The Greenest Man in NYC
Today, Bisnow NY launches a series of stories catching up with the heads of NYC commercial real estate associations. We start with Urban Green Council, the unsung advocacy hero that is the NYC chapter of the US Green Building Council.
UGC exec director Russell Unger wants to drive the conversation about sustainability, so the organization has taken a proactive bent since he took the helm seven years ago. If UGC can figure out sustainability in NYC, which spans suburban homes and high-rise offices, it can be useful elsewhere, he says. The attorney has worked for Mayor Bloomberg and for the city council. We snapped him and Arnold in his 20 Broad St office yesterday. Fun fact about the poster: he tells us it's something he made with a friend when running the McGill student environmental group in the 1990s and ultimately ended up all over Cal EPA's HQ when Schwarzenegger was governor.

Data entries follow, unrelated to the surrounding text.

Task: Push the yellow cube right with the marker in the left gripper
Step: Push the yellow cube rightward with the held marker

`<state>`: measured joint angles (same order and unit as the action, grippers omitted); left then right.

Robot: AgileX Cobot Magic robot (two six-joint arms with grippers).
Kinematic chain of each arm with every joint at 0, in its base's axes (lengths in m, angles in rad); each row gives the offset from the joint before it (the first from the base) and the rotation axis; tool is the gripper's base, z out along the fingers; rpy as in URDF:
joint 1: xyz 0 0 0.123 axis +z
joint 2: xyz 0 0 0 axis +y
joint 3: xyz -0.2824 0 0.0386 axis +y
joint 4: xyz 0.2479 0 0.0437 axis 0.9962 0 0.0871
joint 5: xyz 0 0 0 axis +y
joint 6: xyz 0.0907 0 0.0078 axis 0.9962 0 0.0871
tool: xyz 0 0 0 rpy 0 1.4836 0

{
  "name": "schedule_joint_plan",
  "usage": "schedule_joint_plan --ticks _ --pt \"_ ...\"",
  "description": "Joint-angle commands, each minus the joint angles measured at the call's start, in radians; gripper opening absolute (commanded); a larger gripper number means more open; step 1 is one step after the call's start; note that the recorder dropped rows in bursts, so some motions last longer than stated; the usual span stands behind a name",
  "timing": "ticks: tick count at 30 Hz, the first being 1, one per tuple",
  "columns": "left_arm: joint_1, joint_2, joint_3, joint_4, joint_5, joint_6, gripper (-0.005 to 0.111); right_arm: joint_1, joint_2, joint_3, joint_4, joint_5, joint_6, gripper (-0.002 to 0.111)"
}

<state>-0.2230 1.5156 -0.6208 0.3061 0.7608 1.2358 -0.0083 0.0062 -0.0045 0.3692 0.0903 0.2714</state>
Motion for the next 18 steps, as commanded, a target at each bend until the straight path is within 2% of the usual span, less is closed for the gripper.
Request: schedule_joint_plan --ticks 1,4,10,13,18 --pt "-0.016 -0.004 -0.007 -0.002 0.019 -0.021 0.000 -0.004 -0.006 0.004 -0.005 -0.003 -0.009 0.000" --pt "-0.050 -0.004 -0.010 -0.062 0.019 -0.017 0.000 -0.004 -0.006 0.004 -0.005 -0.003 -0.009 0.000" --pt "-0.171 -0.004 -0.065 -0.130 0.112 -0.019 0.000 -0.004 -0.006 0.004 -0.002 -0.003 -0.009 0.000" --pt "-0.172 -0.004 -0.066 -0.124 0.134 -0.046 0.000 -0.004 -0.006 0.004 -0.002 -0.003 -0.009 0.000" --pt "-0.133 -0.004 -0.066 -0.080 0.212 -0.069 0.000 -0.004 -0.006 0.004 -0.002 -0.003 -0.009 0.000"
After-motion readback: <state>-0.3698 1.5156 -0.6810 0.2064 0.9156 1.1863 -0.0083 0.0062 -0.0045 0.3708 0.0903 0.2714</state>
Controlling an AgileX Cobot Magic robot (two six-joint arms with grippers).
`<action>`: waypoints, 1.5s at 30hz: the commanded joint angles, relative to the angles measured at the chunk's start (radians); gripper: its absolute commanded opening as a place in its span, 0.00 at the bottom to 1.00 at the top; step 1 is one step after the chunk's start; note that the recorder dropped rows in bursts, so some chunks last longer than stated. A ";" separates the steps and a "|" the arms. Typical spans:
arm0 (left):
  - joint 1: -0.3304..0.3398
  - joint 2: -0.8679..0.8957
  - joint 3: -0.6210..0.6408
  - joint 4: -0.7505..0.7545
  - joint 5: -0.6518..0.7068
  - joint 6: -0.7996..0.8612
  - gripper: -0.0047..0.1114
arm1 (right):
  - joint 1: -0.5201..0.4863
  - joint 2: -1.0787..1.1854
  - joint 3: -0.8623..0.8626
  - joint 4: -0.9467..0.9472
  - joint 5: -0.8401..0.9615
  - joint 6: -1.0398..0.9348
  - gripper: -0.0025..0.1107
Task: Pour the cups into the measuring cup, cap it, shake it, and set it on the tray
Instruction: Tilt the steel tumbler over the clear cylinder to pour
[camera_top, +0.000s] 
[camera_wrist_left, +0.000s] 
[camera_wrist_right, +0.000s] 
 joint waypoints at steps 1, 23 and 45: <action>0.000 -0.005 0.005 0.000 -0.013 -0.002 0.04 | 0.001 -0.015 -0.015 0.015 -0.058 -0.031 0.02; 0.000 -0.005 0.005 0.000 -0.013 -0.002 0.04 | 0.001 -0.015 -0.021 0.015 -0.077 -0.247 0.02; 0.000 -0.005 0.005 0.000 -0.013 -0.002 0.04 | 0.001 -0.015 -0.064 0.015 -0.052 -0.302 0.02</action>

The org’s three-legged stool is advocacy (achieve legislation that lifts the floor for efficiency of all buildings), education (figure out how to make the best buildings to raise the ceiling), and research. The non-profit has a staff of 17 (and we’re talking technical folks like engineers, architects, and planners) like Richard Leigh, Cecil Scheib, and Jamie Kleinberg (above) and 900 members, which UGC uses as experts, a pro bono army (not to be confused with a pro Bono army, which likes green things, if it's a Joshua Tree). Half the recommendations it made in its Green Codes and Building Resiliency task forces have become law—from Local Law 84 (energy- and water-use benchmarking) to the requirement for multifamily buildings taller than five floors to have a drinking water faucet in a common area within eight years.
Russell’s favorite topic, though, is building envelopes. He gave us a sneak preview of a study to be released this summer showing that if ventilation, plug loads, and lighting continue their efficiency-improvement trajectories, building envelopes will be responsible for 40% of high-rise resi energy use by 2050. That’s up from 25% now. In commercial high-rises, the figure will rise from 15% to 25%. UGC’s photographic survey of 55 high-rise glass residential buildings also shows that two-thirds of the windows are shielded by blinds. So while glass buildings sell and lease super fast, residents aren’t enjoying the view but rather closing themselves off, either to gain some privacy or to get away from the sun.